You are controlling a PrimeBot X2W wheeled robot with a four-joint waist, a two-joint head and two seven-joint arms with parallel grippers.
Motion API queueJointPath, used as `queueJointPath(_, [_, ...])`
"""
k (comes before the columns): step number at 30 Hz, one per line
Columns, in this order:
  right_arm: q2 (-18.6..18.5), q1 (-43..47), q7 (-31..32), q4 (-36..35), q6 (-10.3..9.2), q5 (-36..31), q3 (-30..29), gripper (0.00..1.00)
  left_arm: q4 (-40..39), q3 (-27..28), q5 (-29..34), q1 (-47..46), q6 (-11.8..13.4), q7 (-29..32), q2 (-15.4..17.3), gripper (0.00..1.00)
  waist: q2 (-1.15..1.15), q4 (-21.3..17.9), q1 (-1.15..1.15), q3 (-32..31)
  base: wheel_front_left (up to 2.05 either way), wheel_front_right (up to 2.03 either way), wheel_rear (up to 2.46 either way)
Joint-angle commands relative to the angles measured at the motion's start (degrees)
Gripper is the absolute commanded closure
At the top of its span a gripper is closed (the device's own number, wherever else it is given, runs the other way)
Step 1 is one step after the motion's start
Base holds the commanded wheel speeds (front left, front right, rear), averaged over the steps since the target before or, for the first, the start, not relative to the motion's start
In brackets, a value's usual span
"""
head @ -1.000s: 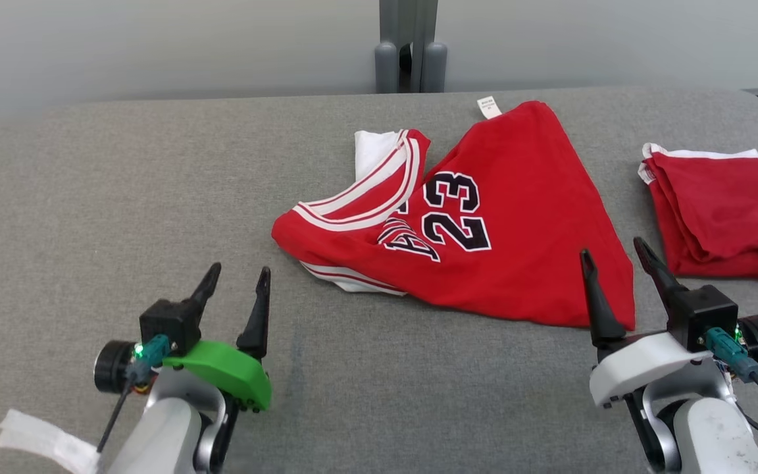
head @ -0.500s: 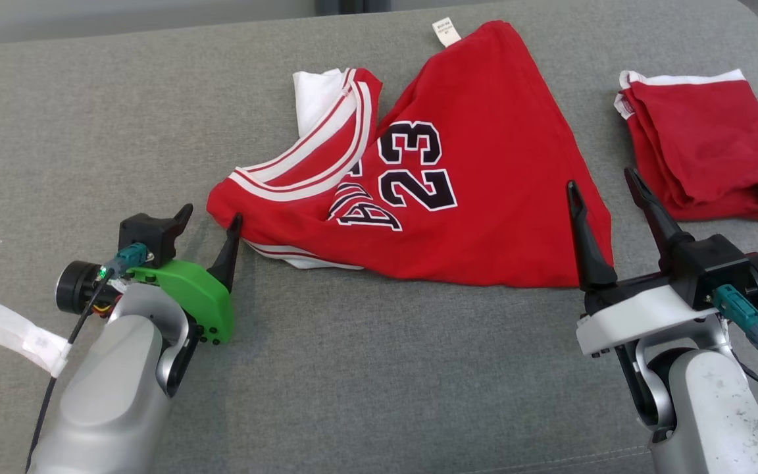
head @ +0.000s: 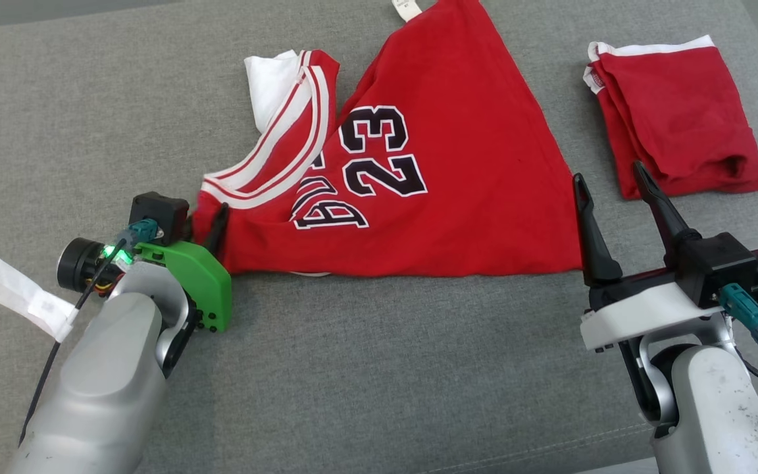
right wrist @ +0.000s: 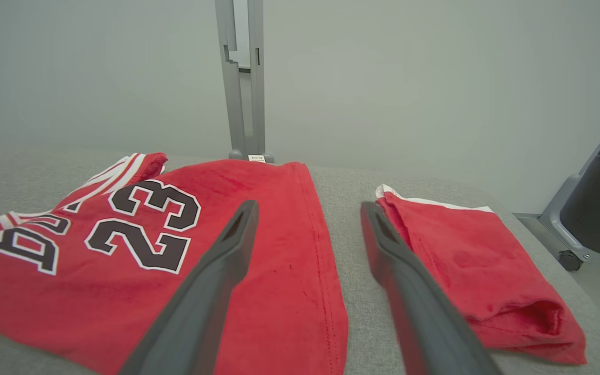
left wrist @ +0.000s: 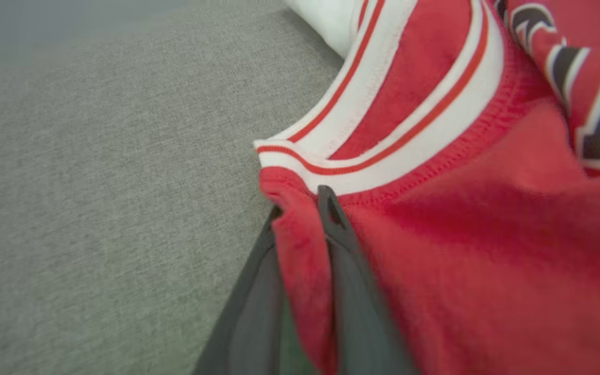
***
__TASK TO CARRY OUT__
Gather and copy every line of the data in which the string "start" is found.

__SOLUTION__
Joint-angle commands relative to the angles measured at the motion's start (degrees)
Step 1 is one step after the motion's start
Base holds the commanded wheel speeds (front left, front right, rear), averaged over the steps since the target before or, for the first, the start, not relative to the motion's start

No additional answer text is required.